Problem requirements: Output only the lines from the one holding "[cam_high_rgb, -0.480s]" to the end of the data below, please, copied exactly.

Excerpted data:
######

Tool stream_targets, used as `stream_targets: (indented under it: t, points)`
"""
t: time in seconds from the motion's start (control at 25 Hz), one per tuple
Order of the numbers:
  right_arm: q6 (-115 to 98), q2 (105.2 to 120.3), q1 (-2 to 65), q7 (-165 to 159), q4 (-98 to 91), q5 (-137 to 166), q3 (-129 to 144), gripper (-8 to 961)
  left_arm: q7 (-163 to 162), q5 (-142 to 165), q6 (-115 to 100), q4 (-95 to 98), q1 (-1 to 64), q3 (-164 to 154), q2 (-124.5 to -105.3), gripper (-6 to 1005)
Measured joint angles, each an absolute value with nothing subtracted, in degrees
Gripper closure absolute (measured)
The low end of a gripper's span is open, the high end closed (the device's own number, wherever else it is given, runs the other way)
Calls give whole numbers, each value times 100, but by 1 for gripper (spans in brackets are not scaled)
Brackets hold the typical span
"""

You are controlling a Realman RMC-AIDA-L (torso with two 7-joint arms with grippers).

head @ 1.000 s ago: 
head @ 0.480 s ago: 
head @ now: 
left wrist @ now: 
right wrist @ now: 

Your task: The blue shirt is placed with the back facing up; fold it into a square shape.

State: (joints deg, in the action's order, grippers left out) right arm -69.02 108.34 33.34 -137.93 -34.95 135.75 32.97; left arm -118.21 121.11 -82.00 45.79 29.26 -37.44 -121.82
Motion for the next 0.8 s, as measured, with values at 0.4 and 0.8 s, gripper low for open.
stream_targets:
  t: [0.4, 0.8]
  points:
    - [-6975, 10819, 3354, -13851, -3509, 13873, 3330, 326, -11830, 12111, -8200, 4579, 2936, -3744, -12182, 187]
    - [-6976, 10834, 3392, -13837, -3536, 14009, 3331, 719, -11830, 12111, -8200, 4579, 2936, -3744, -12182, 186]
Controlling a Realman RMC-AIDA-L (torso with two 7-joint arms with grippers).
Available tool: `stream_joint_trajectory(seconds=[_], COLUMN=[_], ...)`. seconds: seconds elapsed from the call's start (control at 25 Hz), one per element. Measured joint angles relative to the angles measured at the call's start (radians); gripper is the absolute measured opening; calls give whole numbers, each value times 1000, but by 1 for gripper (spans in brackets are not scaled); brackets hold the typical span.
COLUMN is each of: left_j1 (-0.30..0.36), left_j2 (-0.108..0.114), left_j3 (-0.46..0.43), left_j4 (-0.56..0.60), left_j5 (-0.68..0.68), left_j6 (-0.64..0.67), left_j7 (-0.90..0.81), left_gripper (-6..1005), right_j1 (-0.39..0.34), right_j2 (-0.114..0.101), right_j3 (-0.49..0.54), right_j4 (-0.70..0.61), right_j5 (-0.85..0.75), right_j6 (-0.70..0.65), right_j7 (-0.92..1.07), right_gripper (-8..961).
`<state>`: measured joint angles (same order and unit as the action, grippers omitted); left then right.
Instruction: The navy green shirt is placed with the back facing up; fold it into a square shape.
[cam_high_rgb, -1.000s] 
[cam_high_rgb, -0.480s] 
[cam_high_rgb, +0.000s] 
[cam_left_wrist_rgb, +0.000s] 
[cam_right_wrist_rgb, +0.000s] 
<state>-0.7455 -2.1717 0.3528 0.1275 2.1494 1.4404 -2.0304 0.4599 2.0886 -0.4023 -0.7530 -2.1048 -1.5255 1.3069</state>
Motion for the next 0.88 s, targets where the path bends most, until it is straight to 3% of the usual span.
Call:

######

Solution to this problem:
[cam_high_rgb, -0.480s] 
[cam_high_rgb, +0.000s] 
[cam_left_wrist_rgb, +0.000s] 
[cam_right_wrist_rgb, +0.000s] 
<state>-0.7455 -2.1717 0.3528 0.1275 2.1494 1.4404 -2.0304 0.4599 2.0886 -0.4023 -0.7530 -2.1048 -1.5255 1.3069</state>
Motion for the next 0.88 s, targets where the path bends most, until it is straight to 3% of the usual span.
Call:

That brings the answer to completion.